Caso o produtor não tenha prestado contas em algum dos itens acima, o Estado pode inabilitá-lo por três anos, suspender novos incentivos, cancelar a aprovação de outros projetos em andamento ou ainda encaminhar o caso para o Tribunal de Contas da União, onde será tratado com muito mais rigor.

Procedimento ? Lei do Audiovisual
A Lei do Audiovisual, segundo Olivieri, difere das demais por ter o objetivo de criar, no Brasil, uma indústria cinematográfica que possa futuramente investir seu próprio capital e desenvolver-se sem necessidade de incentivos fiscais. É, por isso, uma lei datada, que vai deixar de existir assim que aquela indústria se consolidar. O término da sua vigência, inicialmente previsto para 2003, foi prorrogado pela MP 2228 para 2006, pelo menos no que diz respeito ao artigo primeiro. Outra diferença é a maior rigidez da Lei do Audiovisual, em oposição ao caráter ?paternalista? da Lei Rouanet.

O projeto, ao submeter-se à Lei do Audiovisual, sofre uma análise mais completa do que aquele submetido à Lei Rouanet, que inclui, entre outras formas de seleção, o currículo do produtor. Aprovado o projeto, é feita uma análise do orçamento, avaliando o investimento em produção e comercialização e, então, é publicado no Diário Oficial. Depois disso, o produtor deve apresentar todos os documentos relacionados ao projeto em 30 dias na CVM, para entrar com pedido de registro.

O prazo para execução é de 18 meses, segundo Olivieri, podendo ser prorrogado em caso de necessidade. Caso o produtor não consiga captar todo o dinheiro no prazo, a parte obtida é aplicada em um fundo seguro para, mais tarde, ser reinvestida em outro projeto ou entrar nos cofres da Funarte.
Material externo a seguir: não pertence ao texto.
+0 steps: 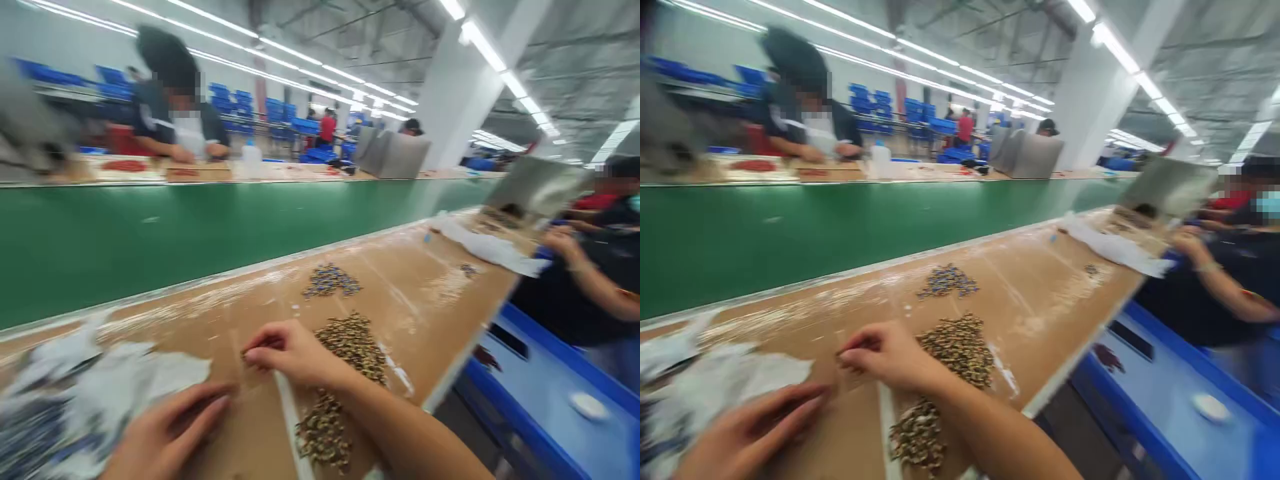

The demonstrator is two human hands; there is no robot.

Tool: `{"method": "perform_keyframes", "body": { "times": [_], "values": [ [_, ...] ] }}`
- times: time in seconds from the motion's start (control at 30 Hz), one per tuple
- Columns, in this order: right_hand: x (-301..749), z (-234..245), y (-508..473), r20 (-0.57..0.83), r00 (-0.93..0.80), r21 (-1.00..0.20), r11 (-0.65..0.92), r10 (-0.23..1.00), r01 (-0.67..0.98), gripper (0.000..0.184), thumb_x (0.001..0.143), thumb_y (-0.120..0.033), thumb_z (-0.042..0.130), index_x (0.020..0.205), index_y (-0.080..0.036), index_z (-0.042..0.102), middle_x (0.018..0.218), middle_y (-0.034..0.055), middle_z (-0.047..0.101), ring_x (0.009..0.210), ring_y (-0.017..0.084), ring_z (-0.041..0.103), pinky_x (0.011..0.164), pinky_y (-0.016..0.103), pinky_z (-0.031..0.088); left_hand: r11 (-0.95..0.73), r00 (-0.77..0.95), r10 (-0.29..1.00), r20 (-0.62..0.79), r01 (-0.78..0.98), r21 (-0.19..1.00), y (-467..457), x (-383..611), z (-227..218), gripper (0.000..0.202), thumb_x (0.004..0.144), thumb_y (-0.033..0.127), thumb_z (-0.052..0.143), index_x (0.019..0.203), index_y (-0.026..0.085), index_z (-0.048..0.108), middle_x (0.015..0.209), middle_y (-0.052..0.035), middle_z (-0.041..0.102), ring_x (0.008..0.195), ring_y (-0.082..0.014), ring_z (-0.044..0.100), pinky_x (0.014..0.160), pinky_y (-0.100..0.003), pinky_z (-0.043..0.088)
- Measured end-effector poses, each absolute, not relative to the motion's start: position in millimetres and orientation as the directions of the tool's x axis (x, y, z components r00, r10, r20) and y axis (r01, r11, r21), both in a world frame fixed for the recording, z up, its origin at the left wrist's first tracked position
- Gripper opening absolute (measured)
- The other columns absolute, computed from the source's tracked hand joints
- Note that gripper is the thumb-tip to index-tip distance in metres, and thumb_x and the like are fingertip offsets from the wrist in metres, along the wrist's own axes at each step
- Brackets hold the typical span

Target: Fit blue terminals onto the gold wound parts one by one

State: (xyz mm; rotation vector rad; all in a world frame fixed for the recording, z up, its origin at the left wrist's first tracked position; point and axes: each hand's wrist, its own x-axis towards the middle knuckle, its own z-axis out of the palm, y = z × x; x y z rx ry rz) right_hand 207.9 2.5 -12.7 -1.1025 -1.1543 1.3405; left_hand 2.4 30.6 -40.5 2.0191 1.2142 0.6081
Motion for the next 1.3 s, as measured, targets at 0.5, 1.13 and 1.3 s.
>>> {"method": "perform_keyframes", "body": {
  "times": [0.5,1.13,1.3],
  "values": [
    [191,-17,-24,-0.124,-0.225,-0.968,-0.168,0.966,-0.187,0.026,0.079,-0.038,0.071,0.093,-0.017,0.065,0.082,0.0046,0.070,0.076,0.016,0.065,0.076,0.031,0.051,-0.193,0.497,0.868,-0.015,0.365,0.911,-3,2,-5,0.024,0.087,0.025,0.056,0.104,0.019,0.071,0.091,-0.0056,0.072,0.081,-0.0177,0.063,0.073,-0.027,0.048],
    [186,-25,-29,0.091,-0.121,-0.960,0.119,0.989,0.252,0.012,0.087,-0.028,0.060,0.090,-0.020,0.068,0.088,0.0054,0.072,0.080,0.019,0.067,0.074,0.033,0.053,-0.399,0.546,0.835,0.064,0.521,0.755,-3,6,-8,0.023,0.090,0.015,0.049,0.075,0.015,0.066,0.068,0.0002,0.063,0.062,-0.0122,0.052,0.060,-0.023,0.037],
    [187,-25,-30,0.096,-0.136,-0.949,0.132,0.986,0.285,0.011,0.087,-0.027,0.060,0.090,-0.020,0.068,0.087,0.0052,0.072,0.079,0.019,0.067,0.074,0.033,0.054,-0.462,0.548,0.829,0.110,0.559,0.689,-2,5,-14,0.018,0.090,0.018,0.052,0.080,0.015,0.067,0.072,-0.0010,0.065,0.067,-0.0138,0.055,0.063,-0.024,0.038]
  ]
}}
A prestação de contas e as penalidades ocorrem exatamente nos mesmos moldes da Lei Rouanet.

Benefícios para empresas
A terceira palestrante, a advogada Flávia de Souza, dirigiu sua exposição a empresas investidoras, analisando os diversos benefícios fiscais oferecidos pelas leis Rouanet, Mendonça e do Audiovisual. Souza analisou separadamente exemplos de doação e patrocínio, de pessoa física e jurídica. No caso da Lei Rouanet, a advogada utilizou como exemplo de doação de pessoa jurídica uma empresa que auferiu um lucro de R$50 milhões e investiu R$200 mil. Como a doação é considerada despesa operacional, a base de cálculo para o IR, para a Contribuição Social e para o adicional do IRPJ passa a ser R$49,8 mi. Assim, o que o doador economiza com essa diminuição da base de cálculo soma R$68 mil. Com o abatimento de 40% do dinheiro investido, conforme permite a lei, o doador economiza um total de R$148 mil, tendo um retorno de 74% do investimento. No caso de doação, não é permitido fazer publicidade.
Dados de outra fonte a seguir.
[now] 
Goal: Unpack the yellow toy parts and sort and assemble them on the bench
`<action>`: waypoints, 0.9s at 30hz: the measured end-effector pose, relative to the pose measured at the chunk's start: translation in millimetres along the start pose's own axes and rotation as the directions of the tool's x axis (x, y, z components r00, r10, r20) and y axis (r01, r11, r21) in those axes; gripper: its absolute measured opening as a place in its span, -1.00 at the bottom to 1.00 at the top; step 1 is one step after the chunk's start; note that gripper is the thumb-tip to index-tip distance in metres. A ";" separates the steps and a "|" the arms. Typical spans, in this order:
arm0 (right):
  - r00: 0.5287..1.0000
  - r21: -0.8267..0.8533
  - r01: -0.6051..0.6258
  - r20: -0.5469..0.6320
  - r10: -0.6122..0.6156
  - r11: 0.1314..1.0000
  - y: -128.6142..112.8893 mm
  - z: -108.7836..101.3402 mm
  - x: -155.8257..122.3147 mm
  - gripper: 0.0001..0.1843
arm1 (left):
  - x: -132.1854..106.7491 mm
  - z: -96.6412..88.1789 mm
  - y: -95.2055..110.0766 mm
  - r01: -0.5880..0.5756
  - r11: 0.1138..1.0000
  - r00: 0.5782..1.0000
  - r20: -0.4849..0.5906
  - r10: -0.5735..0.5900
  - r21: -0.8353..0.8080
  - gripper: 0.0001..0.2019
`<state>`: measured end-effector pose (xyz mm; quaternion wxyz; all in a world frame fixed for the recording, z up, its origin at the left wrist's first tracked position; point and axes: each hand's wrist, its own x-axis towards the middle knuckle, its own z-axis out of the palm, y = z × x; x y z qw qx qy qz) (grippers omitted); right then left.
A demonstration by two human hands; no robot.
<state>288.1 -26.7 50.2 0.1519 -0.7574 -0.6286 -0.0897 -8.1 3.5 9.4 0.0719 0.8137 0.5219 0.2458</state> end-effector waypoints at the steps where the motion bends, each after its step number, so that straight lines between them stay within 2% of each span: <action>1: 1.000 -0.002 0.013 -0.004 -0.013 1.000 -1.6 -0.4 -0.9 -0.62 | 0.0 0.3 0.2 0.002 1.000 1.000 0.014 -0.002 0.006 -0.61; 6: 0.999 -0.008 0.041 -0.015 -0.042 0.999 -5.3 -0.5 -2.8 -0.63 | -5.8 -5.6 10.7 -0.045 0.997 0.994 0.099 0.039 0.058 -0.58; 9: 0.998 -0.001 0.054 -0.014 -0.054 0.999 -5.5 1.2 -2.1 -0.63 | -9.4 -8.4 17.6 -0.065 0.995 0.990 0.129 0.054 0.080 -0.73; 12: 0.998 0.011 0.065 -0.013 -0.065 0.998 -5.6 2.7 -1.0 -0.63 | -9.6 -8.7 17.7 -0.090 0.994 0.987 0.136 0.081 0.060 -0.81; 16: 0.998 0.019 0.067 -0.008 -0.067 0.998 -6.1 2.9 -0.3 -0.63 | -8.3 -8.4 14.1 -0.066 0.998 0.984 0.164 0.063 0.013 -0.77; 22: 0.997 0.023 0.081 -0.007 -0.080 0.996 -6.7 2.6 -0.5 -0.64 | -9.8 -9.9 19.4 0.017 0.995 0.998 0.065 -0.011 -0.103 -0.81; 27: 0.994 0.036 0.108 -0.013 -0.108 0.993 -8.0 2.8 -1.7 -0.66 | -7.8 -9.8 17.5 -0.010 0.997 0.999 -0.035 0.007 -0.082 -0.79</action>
Transpondo esta situação para um caso de patrocínio, a pessoa jurídica patrocinadora tem um retorno de 64% (R$128 mil) do valor investido (R$200 mil), mas com direito a publicidade. O retorno diminui porque o abatimento para patrocínio é de apenas 30%. No caso de pessoa física, o abatimento para doações é de 80%, que não entram como despesa operacional. O patrocínio pela pessoa física tem um abatimento de 60%, mais o direito a publicidade. O limite para dedução no IR de pessoa física é 6%.

Segundo a palestrante, em 1999 a Lei Rouanet criou situações especiais para alguns setores: sem limite de 30% a 40% do dinheiro investido, mas mantendo o limite de 6% de dedução no IR, esses setores têm abatimento de 100% do dinheiro investido. Com isso, a pessoa jurídica, lançando o investimento como despesa operacional, diminui a base de cálculo do IR e pode obter um retorno de até 109% do dinheiro investido.

A Lei do Audiovisual também oferece 100% de abatimento do investimento, além de considerá-lo uma despesa operacional. Isso permite ao doador um retorno de 125% do dinheiro investido. A Lei Mendonça, do município de São Paulo, concede abatimento de 70% do valor investido, limitado a 20% do IPTU ou ISS, sem reduzir também a base de cálculo desses impostos.